Organologie et épistémologie

Enfin, et pour anticiper une question légitime, on pourra être surpris que, dans ce travail, ne se trouvent pas, ou trop peu, d’analyses d’inventions « concrètes » (outils, techniques, procédés, etc.). C’est que ce travail préliminaire cherche d’abord à établir le lieu conceptuel de l’invention comme activité, ainsi que les déterminations qui permettront ensuite de lancer, de construire, une exploration où pourront être analysées des inventions comme résultats.

C’est aussi que cette recherche tente de fournir un cadre épistémologique adéquat à la mise au point d’un concept d’invention. On verra que c’est aussi par là que l’énaction constituait un point d’entrée fécond, ou l’amorce conceptuelle pertinente pour l’invention : c’est précisément grâce à la notion renouvelée d’épistémologie que Varela met au point et utilise qu’on trouve de quoi penser l’invention, en tant qu’elle fait une place éminente à la pratique et à la situation.
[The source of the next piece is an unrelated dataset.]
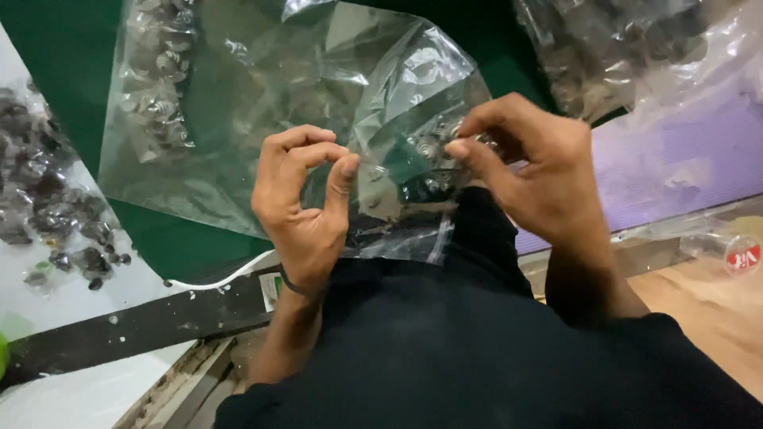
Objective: Manually packaging small metal components by placing pre-filled small bags into a larger plastic bag and filling small bags with loose components.
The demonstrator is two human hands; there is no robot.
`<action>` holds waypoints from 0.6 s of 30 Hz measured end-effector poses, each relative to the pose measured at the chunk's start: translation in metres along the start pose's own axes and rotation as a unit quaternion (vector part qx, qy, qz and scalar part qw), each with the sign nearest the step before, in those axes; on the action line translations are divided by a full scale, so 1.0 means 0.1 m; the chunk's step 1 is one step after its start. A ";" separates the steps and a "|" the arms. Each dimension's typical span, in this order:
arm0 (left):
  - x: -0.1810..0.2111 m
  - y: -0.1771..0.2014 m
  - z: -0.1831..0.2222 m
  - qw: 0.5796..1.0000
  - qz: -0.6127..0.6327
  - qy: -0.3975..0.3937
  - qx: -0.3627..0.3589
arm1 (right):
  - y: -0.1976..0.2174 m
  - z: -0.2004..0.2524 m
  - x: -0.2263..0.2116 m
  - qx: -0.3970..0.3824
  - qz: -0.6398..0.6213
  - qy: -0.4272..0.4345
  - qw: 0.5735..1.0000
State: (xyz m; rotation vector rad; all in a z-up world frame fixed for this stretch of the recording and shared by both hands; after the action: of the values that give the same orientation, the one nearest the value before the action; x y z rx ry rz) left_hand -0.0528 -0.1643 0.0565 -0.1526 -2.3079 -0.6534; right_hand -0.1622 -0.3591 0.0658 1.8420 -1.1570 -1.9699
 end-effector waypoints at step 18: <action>0.12 0.11 0.00 0.990 -0.005 -0.139 -0.021 | -0.83 -0.45 -0.26 -0.156 0.010 0.111 0.982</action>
State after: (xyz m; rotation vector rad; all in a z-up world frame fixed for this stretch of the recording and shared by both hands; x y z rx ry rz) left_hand -0.0583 -0.1562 0.0691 -0.2677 -2.5626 -0.7241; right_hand -0.0865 -0.3049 0.0346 1.8160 -0.7515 -1.7609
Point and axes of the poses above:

Traversés et tramés de technique, disions-nous en commençant : la dernière partie de ce travail explore une hypothèse organologique de l’invention, qui présente une relation des organismes à leurs environnements techniques qui favorise la genèse de l’invention. En effet, dès lors qu’on pose, avec et au-delà de l’énaction, que les organes, les organismes et les organisations sont indissociablement tressés et articulés les uns aux autres, l’invention peut être pensée dans toute sa spécificité.

Une recherche en dialogue

Ce qui se donne à lire ici est l’idée que, dans notre contexte technoscientifique, l’invention doit être pensée comme un concept sinon de combat, à tout le moins militant, concept qui prend parti et est pris à partie dans le débat contemporain autour des figures du réalisme, c’est-à-dire aussi dans ce qu’il advient du réel à notre époque. Débat dans lequel la place de la technique est souvent ignorée, mais encore plus la notion d’invention, quand bien même la technique est convoquée. La philosophie classique et contemporaine, avec quelques rares et notables exceptions, ont plutôt mal ou trop vite pensé l’invention – c’est dire que la tâche reste devant nous.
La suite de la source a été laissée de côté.